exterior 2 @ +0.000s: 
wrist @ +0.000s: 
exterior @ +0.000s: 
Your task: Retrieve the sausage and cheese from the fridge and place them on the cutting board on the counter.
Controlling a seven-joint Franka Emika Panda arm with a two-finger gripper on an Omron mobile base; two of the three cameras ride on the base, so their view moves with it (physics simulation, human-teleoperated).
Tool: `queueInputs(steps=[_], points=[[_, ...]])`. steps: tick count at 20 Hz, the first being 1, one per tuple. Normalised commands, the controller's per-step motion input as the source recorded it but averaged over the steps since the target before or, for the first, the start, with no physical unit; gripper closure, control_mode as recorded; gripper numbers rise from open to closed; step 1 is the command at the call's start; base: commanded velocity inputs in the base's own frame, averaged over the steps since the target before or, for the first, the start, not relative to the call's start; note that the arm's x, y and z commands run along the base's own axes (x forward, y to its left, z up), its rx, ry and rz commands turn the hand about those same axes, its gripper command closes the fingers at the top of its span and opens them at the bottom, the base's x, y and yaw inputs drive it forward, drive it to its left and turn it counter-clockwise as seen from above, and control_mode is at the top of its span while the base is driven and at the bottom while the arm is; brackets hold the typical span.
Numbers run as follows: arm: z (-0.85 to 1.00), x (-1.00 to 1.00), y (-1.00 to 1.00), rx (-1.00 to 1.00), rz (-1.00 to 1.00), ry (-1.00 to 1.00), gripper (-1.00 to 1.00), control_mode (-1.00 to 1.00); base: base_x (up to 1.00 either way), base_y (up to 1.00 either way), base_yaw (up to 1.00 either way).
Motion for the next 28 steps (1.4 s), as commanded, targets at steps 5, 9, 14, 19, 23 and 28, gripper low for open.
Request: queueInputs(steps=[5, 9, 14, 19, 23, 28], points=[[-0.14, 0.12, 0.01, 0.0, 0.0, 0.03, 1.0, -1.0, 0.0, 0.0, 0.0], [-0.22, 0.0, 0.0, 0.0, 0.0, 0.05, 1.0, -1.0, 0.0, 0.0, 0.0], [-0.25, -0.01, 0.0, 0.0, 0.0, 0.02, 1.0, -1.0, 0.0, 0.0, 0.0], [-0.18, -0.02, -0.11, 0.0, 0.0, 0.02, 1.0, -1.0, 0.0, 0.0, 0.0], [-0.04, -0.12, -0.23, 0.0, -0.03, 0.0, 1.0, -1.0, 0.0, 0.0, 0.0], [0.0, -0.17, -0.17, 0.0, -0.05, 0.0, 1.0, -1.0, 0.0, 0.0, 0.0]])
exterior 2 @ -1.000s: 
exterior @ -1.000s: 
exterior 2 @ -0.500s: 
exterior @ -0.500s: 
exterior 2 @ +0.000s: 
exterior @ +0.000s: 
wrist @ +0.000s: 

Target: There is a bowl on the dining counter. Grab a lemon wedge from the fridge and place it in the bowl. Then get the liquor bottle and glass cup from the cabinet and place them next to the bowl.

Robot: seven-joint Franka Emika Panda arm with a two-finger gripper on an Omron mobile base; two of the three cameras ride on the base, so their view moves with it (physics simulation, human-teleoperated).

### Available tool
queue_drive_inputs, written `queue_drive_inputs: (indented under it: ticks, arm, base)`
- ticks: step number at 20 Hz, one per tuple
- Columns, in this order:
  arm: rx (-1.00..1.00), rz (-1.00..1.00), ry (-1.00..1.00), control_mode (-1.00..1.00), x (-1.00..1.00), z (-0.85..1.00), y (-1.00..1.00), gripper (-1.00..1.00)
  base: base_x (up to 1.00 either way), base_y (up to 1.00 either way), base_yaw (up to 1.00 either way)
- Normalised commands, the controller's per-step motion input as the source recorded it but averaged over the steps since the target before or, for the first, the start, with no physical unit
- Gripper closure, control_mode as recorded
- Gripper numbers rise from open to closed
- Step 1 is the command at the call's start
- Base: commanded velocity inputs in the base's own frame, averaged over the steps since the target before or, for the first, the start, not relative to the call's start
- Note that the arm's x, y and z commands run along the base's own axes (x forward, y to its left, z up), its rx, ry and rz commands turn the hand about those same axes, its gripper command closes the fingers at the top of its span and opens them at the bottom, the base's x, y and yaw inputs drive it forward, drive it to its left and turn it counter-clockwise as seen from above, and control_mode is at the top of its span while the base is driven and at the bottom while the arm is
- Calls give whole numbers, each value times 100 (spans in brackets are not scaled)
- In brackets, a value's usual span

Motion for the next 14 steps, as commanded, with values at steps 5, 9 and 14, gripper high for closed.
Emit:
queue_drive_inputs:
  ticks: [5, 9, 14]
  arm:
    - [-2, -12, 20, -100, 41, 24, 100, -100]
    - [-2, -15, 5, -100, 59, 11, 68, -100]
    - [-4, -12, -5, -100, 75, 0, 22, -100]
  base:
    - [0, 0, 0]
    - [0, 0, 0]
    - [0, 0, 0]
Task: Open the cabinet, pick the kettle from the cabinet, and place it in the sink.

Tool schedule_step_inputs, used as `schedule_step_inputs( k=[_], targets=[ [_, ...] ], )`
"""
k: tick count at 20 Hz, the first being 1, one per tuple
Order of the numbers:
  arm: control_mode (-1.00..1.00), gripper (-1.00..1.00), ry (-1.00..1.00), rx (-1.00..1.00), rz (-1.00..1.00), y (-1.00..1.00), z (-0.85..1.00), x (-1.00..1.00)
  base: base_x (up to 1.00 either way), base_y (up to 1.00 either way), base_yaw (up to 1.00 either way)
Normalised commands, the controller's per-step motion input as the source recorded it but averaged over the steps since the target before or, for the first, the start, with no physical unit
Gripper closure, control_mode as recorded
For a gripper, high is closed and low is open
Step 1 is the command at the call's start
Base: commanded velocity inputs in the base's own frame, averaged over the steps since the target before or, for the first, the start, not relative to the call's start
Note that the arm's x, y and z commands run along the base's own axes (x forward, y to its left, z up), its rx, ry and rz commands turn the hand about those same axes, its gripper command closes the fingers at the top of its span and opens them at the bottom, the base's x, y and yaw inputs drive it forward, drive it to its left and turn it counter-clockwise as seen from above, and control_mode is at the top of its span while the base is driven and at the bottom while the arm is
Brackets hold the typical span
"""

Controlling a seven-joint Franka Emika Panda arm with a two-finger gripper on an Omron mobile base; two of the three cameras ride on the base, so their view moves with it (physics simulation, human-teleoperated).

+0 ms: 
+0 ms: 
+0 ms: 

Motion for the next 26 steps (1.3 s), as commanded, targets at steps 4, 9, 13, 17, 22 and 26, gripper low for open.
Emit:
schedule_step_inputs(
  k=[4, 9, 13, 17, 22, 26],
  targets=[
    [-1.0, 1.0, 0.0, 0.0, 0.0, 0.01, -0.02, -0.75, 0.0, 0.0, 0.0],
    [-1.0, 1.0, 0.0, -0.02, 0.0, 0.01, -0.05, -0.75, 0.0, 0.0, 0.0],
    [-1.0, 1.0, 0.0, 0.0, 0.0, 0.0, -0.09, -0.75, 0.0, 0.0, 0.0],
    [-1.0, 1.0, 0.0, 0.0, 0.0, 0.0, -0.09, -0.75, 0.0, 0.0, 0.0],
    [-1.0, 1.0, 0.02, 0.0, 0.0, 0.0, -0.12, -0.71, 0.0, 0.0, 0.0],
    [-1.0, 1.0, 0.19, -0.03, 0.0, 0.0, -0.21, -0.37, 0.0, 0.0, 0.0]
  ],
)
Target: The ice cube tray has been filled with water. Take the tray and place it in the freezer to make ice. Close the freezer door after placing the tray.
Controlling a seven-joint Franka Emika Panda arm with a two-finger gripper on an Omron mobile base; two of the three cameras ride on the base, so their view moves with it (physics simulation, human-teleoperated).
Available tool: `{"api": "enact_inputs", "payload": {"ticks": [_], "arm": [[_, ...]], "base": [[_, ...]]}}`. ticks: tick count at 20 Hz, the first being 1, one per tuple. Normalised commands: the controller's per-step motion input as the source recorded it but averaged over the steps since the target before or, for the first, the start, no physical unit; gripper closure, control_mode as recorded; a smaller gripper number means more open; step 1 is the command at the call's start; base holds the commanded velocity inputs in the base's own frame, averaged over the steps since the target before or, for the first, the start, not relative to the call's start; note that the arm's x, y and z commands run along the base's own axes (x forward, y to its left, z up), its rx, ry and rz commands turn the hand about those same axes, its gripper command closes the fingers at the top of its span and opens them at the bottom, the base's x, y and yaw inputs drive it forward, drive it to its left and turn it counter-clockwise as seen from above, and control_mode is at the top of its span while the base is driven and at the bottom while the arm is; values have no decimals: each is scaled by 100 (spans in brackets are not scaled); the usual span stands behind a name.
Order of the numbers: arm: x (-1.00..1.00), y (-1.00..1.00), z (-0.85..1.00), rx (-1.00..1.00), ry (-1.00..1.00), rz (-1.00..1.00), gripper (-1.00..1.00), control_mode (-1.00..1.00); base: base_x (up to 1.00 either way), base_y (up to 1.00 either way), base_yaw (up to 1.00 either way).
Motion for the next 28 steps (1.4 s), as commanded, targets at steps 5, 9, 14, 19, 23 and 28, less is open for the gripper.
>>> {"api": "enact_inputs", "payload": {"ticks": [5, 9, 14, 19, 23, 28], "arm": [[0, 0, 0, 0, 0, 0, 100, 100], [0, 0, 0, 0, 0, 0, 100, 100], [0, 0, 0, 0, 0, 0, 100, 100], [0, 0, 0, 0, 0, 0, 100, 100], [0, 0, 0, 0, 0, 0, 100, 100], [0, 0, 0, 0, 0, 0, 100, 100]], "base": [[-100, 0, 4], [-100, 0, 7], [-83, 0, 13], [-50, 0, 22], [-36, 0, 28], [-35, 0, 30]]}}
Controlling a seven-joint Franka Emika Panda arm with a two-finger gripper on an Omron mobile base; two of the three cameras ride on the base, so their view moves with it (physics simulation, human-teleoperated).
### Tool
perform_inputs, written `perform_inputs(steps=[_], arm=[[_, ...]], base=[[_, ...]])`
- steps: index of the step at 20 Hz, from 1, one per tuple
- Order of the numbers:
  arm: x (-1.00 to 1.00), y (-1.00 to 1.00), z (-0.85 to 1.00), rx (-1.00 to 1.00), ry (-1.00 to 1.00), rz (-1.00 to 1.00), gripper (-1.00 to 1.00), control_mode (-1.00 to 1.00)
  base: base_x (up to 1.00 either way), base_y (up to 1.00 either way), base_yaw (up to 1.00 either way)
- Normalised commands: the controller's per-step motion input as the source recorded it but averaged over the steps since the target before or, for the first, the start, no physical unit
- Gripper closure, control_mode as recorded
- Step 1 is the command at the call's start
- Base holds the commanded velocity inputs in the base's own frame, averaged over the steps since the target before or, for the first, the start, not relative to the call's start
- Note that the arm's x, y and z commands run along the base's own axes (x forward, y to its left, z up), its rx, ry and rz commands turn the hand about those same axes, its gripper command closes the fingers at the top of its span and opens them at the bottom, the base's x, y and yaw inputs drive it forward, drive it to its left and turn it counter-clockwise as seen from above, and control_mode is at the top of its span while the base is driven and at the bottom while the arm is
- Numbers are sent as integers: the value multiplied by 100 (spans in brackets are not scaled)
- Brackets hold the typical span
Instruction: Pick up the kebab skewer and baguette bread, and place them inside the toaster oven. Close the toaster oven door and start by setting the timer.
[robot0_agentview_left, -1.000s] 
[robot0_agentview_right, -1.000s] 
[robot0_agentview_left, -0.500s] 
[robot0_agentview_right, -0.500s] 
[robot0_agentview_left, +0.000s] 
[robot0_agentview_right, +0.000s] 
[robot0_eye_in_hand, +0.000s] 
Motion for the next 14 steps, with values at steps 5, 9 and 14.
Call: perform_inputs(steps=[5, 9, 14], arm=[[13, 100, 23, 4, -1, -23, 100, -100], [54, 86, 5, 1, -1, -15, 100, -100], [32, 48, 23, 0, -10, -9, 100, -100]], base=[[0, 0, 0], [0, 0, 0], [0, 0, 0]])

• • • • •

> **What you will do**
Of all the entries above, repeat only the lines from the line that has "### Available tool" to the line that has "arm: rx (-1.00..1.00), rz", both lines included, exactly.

> **Solution to this exercise**
### Available tool
queue_drive_inputs, written `queue_drive_inputs: (indented under it: ticks, arm, base)`
- ticks: step number at 20 Hz, one per tuple
- Columns, in this order:
  arm: rx (-1.00..1.00), rz (-1.00..1.00), ry (-1.00..1.00), control_mode (-1.00..1.00), x (-1.00..1.00), z (-0.85..1.00), y (-1.00..1.00), gripper (-1.00..1.00)

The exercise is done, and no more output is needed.